## [TASK REQUIREMENTS]
Reproduce the whole of the data exactly.
─── RECORDS SHOWN ───
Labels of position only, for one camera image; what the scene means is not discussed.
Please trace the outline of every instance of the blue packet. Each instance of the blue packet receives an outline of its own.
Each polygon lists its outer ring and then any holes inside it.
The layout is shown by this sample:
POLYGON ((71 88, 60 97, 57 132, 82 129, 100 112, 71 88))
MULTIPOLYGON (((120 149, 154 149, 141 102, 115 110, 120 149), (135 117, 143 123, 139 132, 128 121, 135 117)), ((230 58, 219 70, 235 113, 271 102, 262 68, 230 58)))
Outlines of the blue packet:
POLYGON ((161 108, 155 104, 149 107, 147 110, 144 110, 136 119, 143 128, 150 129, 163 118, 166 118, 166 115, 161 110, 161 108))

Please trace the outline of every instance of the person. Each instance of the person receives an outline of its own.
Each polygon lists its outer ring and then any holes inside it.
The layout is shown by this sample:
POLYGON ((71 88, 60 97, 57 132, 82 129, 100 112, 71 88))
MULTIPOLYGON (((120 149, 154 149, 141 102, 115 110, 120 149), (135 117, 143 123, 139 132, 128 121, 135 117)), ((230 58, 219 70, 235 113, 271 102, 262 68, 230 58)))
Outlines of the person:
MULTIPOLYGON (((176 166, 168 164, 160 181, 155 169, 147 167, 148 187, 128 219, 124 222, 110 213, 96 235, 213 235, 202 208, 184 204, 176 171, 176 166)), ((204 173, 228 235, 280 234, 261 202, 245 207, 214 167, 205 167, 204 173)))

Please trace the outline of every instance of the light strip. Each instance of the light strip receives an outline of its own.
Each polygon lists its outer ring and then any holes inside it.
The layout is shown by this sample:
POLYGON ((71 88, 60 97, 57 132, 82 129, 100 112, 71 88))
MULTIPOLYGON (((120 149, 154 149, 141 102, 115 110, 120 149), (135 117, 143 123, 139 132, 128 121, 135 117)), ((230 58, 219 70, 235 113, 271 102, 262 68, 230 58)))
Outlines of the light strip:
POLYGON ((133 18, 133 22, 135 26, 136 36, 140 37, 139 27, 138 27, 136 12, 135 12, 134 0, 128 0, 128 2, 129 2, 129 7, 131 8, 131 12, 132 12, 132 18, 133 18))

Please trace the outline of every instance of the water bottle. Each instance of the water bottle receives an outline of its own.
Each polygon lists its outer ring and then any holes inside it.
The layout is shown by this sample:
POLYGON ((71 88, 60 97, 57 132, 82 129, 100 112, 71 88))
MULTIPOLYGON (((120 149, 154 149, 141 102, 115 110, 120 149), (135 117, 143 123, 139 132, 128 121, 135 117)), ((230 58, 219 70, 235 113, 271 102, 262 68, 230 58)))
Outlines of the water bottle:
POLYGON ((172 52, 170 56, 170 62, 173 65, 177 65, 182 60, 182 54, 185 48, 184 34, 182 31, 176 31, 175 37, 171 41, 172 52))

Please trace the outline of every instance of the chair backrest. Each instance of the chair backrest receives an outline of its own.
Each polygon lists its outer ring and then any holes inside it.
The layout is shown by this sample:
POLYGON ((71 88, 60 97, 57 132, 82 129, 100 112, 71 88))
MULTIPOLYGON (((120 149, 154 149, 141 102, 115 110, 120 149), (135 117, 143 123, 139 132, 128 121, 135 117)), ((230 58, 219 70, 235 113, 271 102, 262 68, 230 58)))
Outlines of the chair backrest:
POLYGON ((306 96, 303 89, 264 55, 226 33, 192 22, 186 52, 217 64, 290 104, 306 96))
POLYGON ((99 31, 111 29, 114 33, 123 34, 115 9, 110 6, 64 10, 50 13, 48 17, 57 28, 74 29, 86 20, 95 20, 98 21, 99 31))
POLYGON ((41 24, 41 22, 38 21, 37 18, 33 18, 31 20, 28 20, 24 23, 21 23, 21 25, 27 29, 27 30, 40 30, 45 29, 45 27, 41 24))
───
## [WRITTEN RESPONSE]
Labels of position only, for one camera image; what the scene means is not discussed.
Please trace the outline of every instance of the blue packet. Each instance of the blue packet receives an outline of its own.
Each polygon lists its outer ring and then any holes inside it.
The layout is shown by this sample:
POLYGON ((71 88, 60 97, 57 132, 82 129, 100 112, 71 88))
MULTIPOLYGON (((120 149, 154 149, 141 102, 115 110, 120 149), (135 117, 143 123, 139 132, 128 121, 135 117)), ((230 58, 219 70, 235 113, 271 102, 262 68, 230 58)))
Outlines of the blue packet:
POLYGON ((161 108, 155 104, 149 107, 147 110, 144 110, 136 119, 143 128, 150 129, 163 118, 166 118, 166 115, 161 110, 161 108))

Please trace the outline of every instance of the person. Each instance of the person receives an outline of its own.
Each polygon lists its outer ring and then any holes inside it.
The layout is shown by this sample:
POLYGON ((71 88, 60 97, 57 132, 82 129, 100 112, 71 88))
MULTIPOLYGON (((120 149, 154 149, 141 102, 115 110, 120 149), (135 117, 143 123, 139 132, 128 121, 135 117)), ((230 58, 219 70, 235 113, 271 102, 262 68, 230 58)))
Outlines of the person:
MULTIPOLYGON (((176 166, 168 164, 160 181, 155 169, 147 167, 148 187, 128 219, 124 222, 110 213, 96 235, 213 235, 202 208, 184 204, 176 171, 176 166)), ((204 173, 228 235, 280 234, 261 202, 245 207, 214 167, 205 167, 204 173)))

Please trace the outline of every instance of the light strip. Each instance of the light strip receives an outline of its own.
Each polygon lists its outer ring and then any holes inside it.
The layout is shown by this sample:
POLYGON ((71 88, 60 97, 57 132, 82 129, 100 112, 71 88))
MULTIPOLYGON (((120 149, 154 149, 141 102, 115 110, 120 149), (135 117, 143 123, 139 132, 128 121, 135 117)), ((230 58, 219 70, 235 113, 271 102, 262 68, 230 58)))
Outlines of the light strip:
POLYGON ((133 18, 133 22, 135 26, 136 36, 140 37, 139 27, 138 27, 136 12, 135 12, 134 0, 128 0, 128 2, 129 2, 129 7, 131 8, 131 12, 132 12, 132 18, 133 18))

Please trace the outline of every instance of the water bottle. Each instance of the water bottle receives an outline of its own.
Each polygon lists its outer ring and then any holes inside it.
The layout is shown by this sample:
POLYGON ((71 88, 60 97, 57 132, 82 129, 100 112, 71 88))
MULTIPOLYGON (((120 149, 154 149, 141 102, 115 110, 120 149), (135 117, 143 123, 139 132, 128 121, 135 117)), ((230 58, 219 70, 235 113, 271 102, 262 68, 230 58)))
Outlines of the water bottle:
POLYGON ((172 52, 170 56, 170 62, 173 65, 177 65, 182 60, 182 54, 185 48, 184 34, 182 31, 176 31, 175 37, 171 41, 172 52))

Please trace the outline of every instance of the chair backrest. Each instance of the chair backrest receives an outline of its own.
Each polygon lists its outer ring and then any holes inside it.
The layout is shown by this sample:
POLYGON ((71 88, 60 97, 57 132, 82 129, 100 112, 71 88))
MULTIPOLYGON (((120 149, 154 149, 141 102, 115 110, 120 149), (135 117, 143 123, 139 132, 128 121, 135 117)), ((230 58, 219 70, 235 113, 271 102, 262 68, 230 58)))
Outlines of the chair backrest:
POLYGON ((306 96, 303 89, 264 55, 226 33, 192 22, 186 52, 217 64, 290 104, 306 96))
POLYGON ((99 31, 111 29, 114 33, 123 34, 115 9, 110 6, 64 10, 50 13, 48 17, 57 28, 74 29, 86 20, 95 20, 98 21, 99 31))
POLYGON ((41 24, 41 22, 38 21, 37 18, 33 18, 31 20, 28 20, 24 23, 21 23, 21 25, 27 29, 27 30, 40 30, 45 29, 45 27, 41 24))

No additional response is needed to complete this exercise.